You may remember my comments a few weeks ago about this thing that bloggers do (you know, blogging). In that post, I observed that, for myself at least, blogs were largely devoid of gender labels.
I ought to resolve an issue that I raised there - that my poor observation of gender possessives meant that I hadn't cottoned on to the fact that The Church Mouse is indeed of the male persuasion. There, that's sorted out.
I have been thinking about this a little more, more especially while we glided near-silently through the Week of Prayer for Christian Unity. Not only is the gender of the writer concerned of little importance but so to is their 'churchmanship' (don't start, 'churchpersonship' takes too long to type, and I have increasing fat fingers).
It is my custom to use my own blog roll (eyes left) as my coffee table of the blog world. I start at the top, tend always to look at posts with thumbnail-pictures first, then the ones with catchy titles, then the blogs of mates, and so on. I read good posts and bad, as I too write good posts and bad.

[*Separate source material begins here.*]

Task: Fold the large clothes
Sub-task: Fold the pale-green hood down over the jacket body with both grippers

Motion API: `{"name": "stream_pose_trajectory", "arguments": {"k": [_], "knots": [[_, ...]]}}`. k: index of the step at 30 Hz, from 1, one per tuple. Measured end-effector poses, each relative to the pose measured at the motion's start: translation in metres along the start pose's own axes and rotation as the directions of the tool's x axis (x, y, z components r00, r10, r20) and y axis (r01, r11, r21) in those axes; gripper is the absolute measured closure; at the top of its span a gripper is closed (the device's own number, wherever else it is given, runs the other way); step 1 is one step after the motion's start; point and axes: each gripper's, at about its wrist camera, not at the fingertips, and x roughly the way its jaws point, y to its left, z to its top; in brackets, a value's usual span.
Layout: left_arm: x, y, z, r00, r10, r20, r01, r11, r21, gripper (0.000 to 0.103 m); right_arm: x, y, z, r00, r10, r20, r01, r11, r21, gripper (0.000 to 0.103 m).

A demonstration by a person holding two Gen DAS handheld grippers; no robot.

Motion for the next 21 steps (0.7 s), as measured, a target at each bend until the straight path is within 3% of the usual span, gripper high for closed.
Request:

Yes, there is far too much Rowan bashing and Church of England bashing for my liking, but on the whole, the whole arena is more or less devoid of labels like 'evangelical', 'charismatic', 'Anglo-catholic', 'conservative', and so many others. I regard this as an extra-ordinary thing, and one that is wholly good.
The church of the real world (lest we lull ourselves as bloggers into thinking that posting posts is that thing) is often fractured along the 'churchmanship' lines (speaking for the Church of England). Don't get me wrong, breadth of ecclesial expression is among our strengths, and I am delighted that we are so diverse, but very often we form into clubs, to the exclusion of other Christians - no, really. In blogging, there are cliques and mutual appreciation societies, but no excluding ecclesial clubs. The expressions of worship that each blogger brings is suffused into their writings, not writ-large on the homepage (mostly). It would also seem that, taking social media as a whole, that the same can be said.
As ever, I wrestle with the nature of blogging. Is it right, is it wrong, why and for whose sake - but of its presence as a leveller I am utterly convinced. Equally, it is a forum where bishops and curates share an equality, where clergy and lay can express together, where catholic and charismatic will listen to one another and respond positively. This can only be good. If a blogger is interested in God (presence or lack, mine or their own) I am interested in them. That interest is not mitigated by what brand of incense they use or whether they wave arms in choruses. Here it doesn't matter. On the whole, bloggers are stable (and not ecclesial chameleons), so it is one part of the conversation that is assumed and not focussed upon.